Он видел, как течет кровь сквозь пальцы отца, прижатые к глазам, и отвернулся, снова ощутив подступающую тошноту. Ему надо убираться отсюда, он не выдержит больше ни секунды в одной комнате со стариком.

Когда Вольфганг услышал скрип отворяющейся двери, он еще плотнее прижал руки к кровавой каше, которая недавно была его глазами.

— Я тебя убью, — прохрипел он, думая о наемных убийцах, о людях, способных выполнить эту работу медленно и заставить жертву помучиться…

— Только посмей, — сказал Уэйн от дверей, где стоял, прислонившись от слабости к притолоке, — и экземпляры повествования о твоей славной жизни автоматом попадут в израильскую разведку.

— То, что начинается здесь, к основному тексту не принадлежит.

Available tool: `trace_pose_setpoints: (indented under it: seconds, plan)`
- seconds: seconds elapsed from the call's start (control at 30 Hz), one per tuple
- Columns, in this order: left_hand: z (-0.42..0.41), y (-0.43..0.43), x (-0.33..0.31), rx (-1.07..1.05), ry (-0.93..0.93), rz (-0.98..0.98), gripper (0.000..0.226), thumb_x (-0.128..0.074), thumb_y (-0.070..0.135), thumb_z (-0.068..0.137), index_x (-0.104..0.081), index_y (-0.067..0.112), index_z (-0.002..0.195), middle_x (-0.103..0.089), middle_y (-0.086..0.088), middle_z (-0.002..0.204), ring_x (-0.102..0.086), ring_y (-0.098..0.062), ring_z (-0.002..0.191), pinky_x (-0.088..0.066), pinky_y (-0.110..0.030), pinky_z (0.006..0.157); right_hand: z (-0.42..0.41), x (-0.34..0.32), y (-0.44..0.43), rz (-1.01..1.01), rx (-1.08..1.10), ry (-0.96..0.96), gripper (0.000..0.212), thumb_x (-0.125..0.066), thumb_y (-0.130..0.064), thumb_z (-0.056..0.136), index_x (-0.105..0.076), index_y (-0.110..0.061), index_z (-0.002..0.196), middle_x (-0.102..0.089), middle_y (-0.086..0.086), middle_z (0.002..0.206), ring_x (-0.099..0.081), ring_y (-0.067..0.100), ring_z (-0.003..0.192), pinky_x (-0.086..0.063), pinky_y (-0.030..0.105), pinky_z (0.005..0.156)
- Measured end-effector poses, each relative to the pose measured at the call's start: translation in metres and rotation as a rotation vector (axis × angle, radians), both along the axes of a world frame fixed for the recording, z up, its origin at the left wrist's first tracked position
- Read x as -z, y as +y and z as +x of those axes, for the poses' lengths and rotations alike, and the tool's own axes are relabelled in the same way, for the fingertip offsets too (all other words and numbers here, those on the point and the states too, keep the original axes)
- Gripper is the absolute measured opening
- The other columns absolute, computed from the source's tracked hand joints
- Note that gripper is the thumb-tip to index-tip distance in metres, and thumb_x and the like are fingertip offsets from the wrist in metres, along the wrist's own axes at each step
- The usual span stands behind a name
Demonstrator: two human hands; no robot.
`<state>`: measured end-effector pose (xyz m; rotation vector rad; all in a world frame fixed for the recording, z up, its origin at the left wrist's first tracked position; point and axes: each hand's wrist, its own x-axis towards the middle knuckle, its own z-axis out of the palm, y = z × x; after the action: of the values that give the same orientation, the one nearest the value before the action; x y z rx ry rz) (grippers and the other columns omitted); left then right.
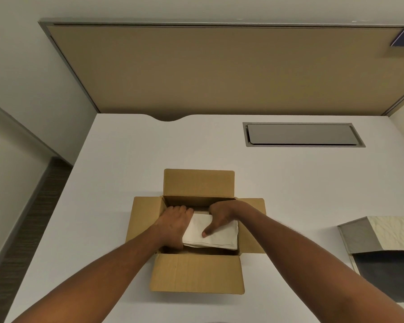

Ты пойдешь под суд как убийца, каковым на самом деле являешься не только в глазах Израиля, но и всего мира. — Затем, предположив, что отцу может быть уже безразлична собственная судьба, он выложил козырную карту: — Твоего драгоценного Ганса выроют из могилы и закопают где-нибудь на неосвященной земле. Ты ведь не думаешь, что французы позволят сыну нациста поганить их кладбище, дорогой папочка?

Вольфганг осел в кресле, как бы признавая полное поражение, а Уэйн шатаясь вышел из комнаты, зная, что ему никогда не придется бояться пули наемного убийцы. Он с трудом доехал до дома знакомого врача, понимая, что нельзя ехать в больницу, поскольку сестры вполне могли известить прессу. Все знали, что скандальные издания платили медсестрам за информацию о знаменитостях, попадающих в поле их зрения.

Врач наложил десять швов на рану и сделал противостолбнячный укол, не задавая никаких вопросов. Уже уходя, Уэйн поколебался в дверях и тяжело вздохнул.

— Вам лучше съездить на виллу «Мимоза», — сказал он, повернулся и вышел.


Он доехал до Сен-Жан де Люз, с облегчением оставив Монте-Карло далеко позади. Остановился в небольшом отеле недалеко от пляжа. Ему требовалось что-то чистое, незараженное. Сначала он ничего не чувствовал, потом вместе с воспоминаниями о детстве в Берлине пришла боль. Он вспомнил, как просил Боженьку, чтобы мать зашла в его комнату. Она нужна ему и сейчас; он бы отдал все, чтобы почувствовать ее руку на лбу, услышать голос, обещающий, что все будет хорошо. Впервые в жизни он почувствовал, что ему кто-то нужен, что он не может больше оставаться один. Ему не нужен теперь секс, он нуждается в чем-то более длительном, более значительном. Ему вдруг потребовался друг, которого у него никогда не было. Человек, который бы его выслушал, понял, сыграл бы с ним в карты, с кем можно было бы вместе посмеяться. Друг… Первая острая тоска постепенно прошла, но источник ее спрятался где-то глубоко в ожидании момента, когда она снова даст о себе знать.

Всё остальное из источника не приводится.